In, out, in, out, in, out, my thumb circling, I brought it up to my mouth to taste her juices, tangy a little sweet, fucking delicious, before sending it back down to finish the job. Her moans continued to build as I continued to build. "I'm not sure how much longer I can last." I let her know. "I'm almost there." she said grabbing her tits, pulling on her nipples, as I kept doing exactly what I was doing until her back arched, and I felt the tell tale spasms. "Fuuuuuuuuuck" she breathed as I held back for dear life. "Oh god, Alice I'm going to cum. Where do you want it?" I asked. "Inside me, please cum inside me." And that was enough. I groaned as I felt myself falling, catching myself before I accidentally crushed her (or gave a solid headbutt.) and I unleashed an even bigger orgasm than the first one. We held each other close for a while, her occasionally making little contented happy noises before I asked if she wanted to shower. She said yes, but she preferred to shower alone.

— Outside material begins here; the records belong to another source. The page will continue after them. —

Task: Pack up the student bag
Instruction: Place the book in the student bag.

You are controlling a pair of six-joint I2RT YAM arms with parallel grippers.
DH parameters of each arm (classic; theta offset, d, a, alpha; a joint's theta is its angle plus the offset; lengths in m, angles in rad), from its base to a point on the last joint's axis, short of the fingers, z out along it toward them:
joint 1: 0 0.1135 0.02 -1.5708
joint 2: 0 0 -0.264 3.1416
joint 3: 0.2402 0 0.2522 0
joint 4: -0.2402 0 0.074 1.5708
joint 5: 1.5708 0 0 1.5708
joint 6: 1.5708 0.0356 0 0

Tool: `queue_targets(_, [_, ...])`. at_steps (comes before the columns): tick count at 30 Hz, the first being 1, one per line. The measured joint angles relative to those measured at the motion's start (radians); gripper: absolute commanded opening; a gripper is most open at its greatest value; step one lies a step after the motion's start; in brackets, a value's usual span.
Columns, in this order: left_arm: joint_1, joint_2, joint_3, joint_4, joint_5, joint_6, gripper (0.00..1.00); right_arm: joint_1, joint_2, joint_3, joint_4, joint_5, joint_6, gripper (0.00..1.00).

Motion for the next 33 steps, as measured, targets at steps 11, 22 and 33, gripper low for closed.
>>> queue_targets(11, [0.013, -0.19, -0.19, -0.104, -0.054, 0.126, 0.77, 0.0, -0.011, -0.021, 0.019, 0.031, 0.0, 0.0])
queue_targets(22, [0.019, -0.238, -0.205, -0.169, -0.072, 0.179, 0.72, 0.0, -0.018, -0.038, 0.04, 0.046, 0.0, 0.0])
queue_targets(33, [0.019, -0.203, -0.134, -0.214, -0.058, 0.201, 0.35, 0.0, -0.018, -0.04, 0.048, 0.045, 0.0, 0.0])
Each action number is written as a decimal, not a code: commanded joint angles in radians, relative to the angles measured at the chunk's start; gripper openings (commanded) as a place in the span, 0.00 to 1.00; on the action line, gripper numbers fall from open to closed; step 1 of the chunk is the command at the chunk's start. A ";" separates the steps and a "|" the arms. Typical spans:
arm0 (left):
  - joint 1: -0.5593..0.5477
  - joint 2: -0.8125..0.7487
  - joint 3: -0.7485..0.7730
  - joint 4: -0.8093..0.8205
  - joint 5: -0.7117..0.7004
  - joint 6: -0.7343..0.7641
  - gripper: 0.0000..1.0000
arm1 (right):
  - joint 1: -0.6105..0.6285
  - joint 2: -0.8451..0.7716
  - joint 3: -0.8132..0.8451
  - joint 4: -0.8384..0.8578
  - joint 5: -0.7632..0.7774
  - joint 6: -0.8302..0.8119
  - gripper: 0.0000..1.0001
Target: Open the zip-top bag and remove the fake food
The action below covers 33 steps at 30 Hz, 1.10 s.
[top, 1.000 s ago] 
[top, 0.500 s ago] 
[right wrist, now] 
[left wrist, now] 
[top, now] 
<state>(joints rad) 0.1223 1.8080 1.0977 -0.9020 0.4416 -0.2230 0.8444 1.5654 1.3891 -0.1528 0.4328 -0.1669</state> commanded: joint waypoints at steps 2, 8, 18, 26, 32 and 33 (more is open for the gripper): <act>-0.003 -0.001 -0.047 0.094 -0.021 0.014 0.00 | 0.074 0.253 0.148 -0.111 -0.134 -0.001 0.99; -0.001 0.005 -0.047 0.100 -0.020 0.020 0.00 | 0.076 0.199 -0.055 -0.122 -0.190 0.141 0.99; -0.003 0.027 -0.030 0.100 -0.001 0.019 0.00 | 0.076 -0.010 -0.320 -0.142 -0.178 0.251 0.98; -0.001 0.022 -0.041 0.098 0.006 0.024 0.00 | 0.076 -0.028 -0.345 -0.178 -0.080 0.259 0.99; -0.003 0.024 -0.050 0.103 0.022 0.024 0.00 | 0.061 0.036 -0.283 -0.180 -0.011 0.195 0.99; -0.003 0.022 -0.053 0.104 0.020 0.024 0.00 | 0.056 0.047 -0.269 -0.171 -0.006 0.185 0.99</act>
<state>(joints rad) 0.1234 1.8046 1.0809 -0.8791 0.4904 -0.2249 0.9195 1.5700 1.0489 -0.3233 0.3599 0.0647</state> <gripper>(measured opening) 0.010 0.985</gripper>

It was probably for the best, as a gentleman I of course replied 'ladies first' and hung out in the bathroom while she cleaned the sweat and sex off, and then traded places rinsing myself off, there was change in the air. Something had shifted and I don't know what. What mattered to me most though was that she was okay, and she was okay.
The next day the emotions and guilt hit me (which didn't prevent us from fucking again), as I tried to determine how to best end things with my partner. I believe that somethings can't be undone, and just like how you can't unfuck a pregnant woman (without a medical license) you can't un-cheat. I shoved those problems to the 'next week' bin and enjoyed all of the guilt-ridden sex with Alice that week. Before going home and breaking up with Morgan the week after. It still caused a massive emotional tear in my heart that sent me on a depression spiral for a few months. Alice did ask me to be her boyfriend and I said no, partly because who would want to date a cheater, partly because she didn't want me so much as she wanted her boyfriend, (dead) and to not be alone. I occasionally wonder if that was the right choice.
Alice and I remained friends (occasionally with benefits, occasionally without), and Morgan fell off into the recesses of history, I do hope she's doing well, that she got the therapy she needed, and that she finally found someone who didn't cheat on her. I am sorry that I couldn't break that streak. Alice has mentioned that week marked a turning point in her grief journey where she started finding ways to live again, and apologized for influencing me to make poor life choices. I don't regret that week with Alice, my only regret is not breaking up with Morgan sooner.